- _Work order_: From the entries below, please output exactly the lines starting at the one containing "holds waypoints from" and ending at the one containing "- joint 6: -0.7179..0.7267", both included.

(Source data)
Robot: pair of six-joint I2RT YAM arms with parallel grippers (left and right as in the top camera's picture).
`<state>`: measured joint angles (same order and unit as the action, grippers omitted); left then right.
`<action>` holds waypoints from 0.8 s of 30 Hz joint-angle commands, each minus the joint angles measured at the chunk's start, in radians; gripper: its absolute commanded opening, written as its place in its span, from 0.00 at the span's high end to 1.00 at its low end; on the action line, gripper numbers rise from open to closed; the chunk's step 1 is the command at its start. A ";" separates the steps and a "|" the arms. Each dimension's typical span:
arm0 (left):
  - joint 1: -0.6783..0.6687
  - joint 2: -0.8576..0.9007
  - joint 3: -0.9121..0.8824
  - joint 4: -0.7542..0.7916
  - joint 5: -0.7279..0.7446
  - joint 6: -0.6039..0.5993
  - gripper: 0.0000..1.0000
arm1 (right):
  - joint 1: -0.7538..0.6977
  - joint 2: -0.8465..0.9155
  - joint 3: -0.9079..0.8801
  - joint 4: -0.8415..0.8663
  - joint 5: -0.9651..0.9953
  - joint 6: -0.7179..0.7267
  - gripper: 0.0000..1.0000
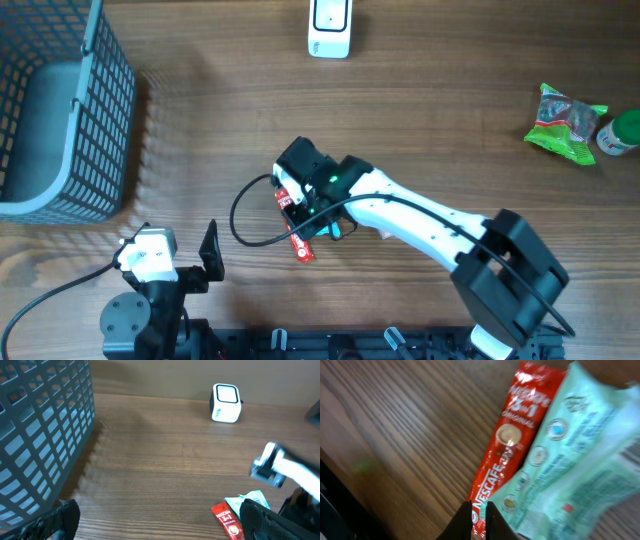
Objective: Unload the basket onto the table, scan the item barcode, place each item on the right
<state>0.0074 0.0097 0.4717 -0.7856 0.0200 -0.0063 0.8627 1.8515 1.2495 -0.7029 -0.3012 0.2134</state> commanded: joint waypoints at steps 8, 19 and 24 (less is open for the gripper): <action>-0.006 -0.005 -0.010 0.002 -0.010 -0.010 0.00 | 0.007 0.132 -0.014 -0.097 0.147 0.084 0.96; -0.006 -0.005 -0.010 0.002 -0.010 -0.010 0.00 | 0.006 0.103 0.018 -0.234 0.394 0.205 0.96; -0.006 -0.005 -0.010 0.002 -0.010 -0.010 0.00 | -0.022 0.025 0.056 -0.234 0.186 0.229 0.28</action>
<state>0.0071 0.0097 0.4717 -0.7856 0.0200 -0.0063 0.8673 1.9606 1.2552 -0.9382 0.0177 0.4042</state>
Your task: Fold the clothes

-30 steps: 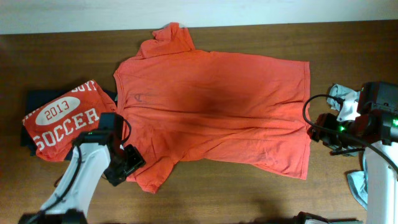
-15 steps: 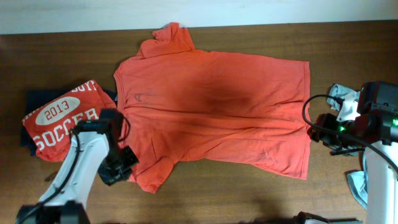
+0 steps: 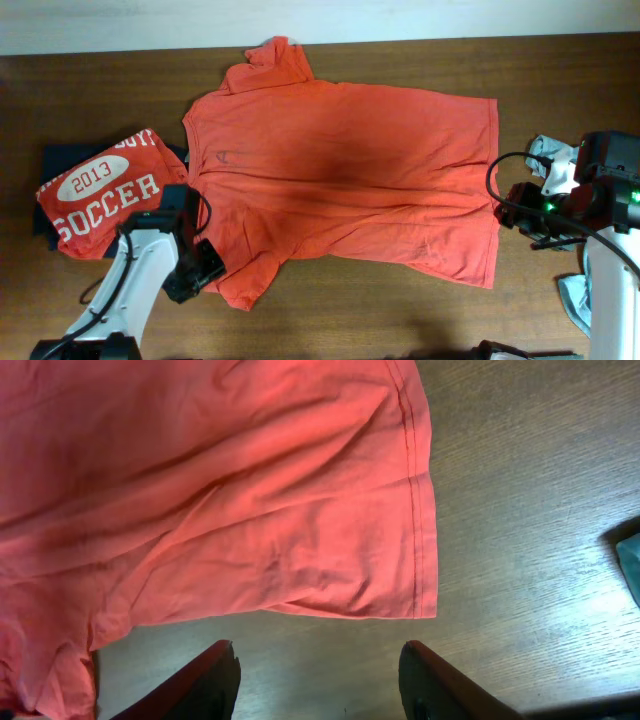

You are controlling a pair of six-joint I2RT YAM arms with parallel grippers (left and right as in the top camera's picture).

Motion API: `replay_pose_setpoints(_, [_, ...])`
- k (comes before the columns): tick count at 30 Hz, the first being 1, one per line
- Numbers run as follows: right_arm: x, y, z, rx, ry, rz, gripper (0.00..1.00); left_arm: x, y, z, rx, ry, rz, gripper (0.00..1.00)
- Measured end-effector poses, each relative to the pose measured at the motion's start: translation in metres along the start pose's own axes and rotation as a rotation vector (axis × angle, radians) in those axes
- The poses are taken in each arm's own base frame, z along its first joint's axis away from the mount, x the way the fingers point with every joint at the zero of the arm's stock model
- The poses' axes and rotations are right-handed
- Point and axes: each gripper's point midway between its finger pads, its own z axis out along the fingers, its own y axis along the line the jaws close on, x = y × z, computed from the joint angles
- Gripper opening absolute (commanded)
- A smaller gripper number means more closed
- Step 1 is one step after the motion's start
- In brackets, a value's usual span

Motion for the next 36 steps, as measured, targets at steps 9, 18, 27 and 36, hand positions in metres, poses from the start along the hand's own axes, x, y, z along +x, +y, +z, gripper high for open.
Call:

- _Solution to this problem_:
`<action>` holds waypoints from 0.8 s of 30 Hz joint-angle commands, each minus the joint angles measured at the chunk's start, in radians; gripper: its absolute commanded opening, written as its place in its span, from 0.00 at the span's high end to 1.00 at its low end; on the action line, gripper numbers rise from open to closed; the chunk's step 1 is the command at its start. A ";" separates the steps and a "|" the arms. Each dimension's typical span:
arm0 (left):
  - joint 1: -0.6783..0.6687
  - joint 2: -0.8576..0.9007
  - joint 3: -0.9121..0.8824
  - joint 4: -0.7542..0.7916
  - joint 5: -0.7279..0.7446
  - joint 6: -0.6039..0.5993
  - gripper: 0.0000..1.0000
arm1 (right):
  - joint 1: -0.7538..0.6977
  - joint 2: -0.8465..0.9155
  - joint 3: -0.9079..0.8801
  - joint 4: -0.8415..0.8663
  - joint 5: -0.9651..0.9953
  - joint 6: -0.7179..0.7267

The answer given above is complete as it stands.